Los dos hombres se abrazaron.
—Está bien —dijo Gilberto—, marcharemos.
—¿Cuándo? —preguntó Cagliostro.
—Pues… de aquí a ocho días.
Cagliostro movió la cabeza.
—Partiréis esta noche —dijo.
—¿Por qué esta noche?
—Porque yo marcho mañana.
—Y ¿adónde vais?
—Ya lo sabréis un día, amigos.
—Pero ¿cómo marchar?
—El Franklin aparejará dentro de treinta y seis horas para América.
—Pero ¿y los pasaportes?
—Aquí están.
—¿Y mi hijo?
Cagliostro fue a abrir la puerta.
—Entrad, Sebastián —dijo—, vuestro padre os llama.

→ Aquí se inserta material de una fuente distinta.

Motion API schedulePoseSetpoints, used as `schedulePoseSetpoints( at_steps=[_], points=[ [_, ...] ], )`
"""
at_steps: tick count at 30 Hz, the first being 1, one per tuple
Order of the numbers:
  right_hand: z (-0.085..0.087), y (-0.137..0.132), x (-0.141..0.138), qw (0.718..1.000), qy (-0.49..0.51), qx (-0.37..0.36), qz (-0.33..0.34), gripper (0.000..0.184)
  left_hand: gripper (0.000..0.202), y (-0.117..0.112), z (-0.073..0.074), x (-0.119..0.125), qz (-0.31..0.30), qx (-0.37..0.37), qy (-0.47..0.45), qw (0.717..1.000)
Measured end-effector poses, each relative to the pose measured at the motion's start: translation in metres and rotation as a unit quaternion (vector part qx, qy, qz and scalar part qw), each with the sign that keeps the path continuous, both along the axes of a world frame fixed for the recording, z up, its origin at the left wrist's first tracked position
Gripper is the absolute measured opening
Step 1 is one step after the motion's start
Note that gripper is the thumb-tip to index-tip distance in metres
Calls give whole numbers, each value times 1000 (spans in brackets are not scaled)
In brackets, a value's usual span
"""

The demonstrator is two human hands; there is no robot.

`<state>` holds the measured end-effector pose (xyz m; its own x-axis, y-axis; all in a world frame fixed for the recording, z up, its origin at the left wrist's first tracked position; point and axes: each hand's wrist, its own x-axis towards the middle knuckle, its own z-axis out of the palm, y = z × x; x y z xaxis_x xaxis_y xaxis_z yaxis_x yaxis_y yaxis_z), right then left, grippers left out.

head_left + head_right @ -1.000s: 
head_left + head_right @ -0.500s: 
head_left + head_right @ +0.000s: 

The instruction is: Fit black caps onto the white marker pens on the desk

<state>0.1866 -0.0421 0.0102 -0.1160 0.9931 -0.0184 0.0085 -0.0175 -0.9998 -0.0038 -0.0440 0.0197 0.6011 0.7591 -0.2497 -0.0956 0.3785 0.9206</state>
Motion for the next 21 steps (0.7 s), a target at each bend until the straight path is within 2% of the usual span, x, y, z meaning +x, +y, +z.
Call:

El joven entró y precipitóse en brazos de su padre.
Billot suspiró profundamente.
—No nos hace falta más que un coche de posta —dijo Gilberto.
—El mío espera en la puerta —contestó Cagliostro.
Gilberto se dirigió hacia un pupitre donde tenía su bolsa común —un millar de luises—, e hizo seña a Billot para que tomara su parte.
—¿Tenemos lo suficiente? —preguntó Billot.
—Tenemos bastante para comprar una provincia.
Billot miró en torno suyo con cierta confusión.
—¿Qué buscáis, amigo mío? —preguntó Gilberto.
—Busco —contestó Billot— una cosa que me sería inútil si la encontrase, puesto que no sé escribir.
Gilberto sonrió, cogió una pluma, el tintero y papel.
—Dictad —dijo.
—Quisiera enviar mi despedida a Pitou —dijo Billot.
—Yo me encargo de hacerlo.
Y Gilberto escribió.
Cuando hubo concluido, Billot le preguntó qué había escrito, y el doctor leyó lo siguiente:
Mi querido Pitou:
Salimos de Francia Billot, Sebastián y yo, y os abrazamos tiernamente los tres.
Creemos que, estando a la cabeza de la granja de Billot, no necesitaréis nada.
Probablemente algún día os escribiremos para que vengáis a reuniros con nosotros.
Vuestro amigo,
GILBERTO.
—¿Es todo? —preguntó Billot.
—Hay una posdata —dijo Gilberto.
—¿Cuál?
Gilberto miró fijamente a Billot y leyó después:
«Billot os recomienda a Catalina».
El labrador profirió un grito de agradecimiento y se precipitó en los brazos del doctor.
Diez minutos después rodaba por el camino del Havre la silla de posta que conducía lejos de París a Gilberto, a Sebastián y a Billot.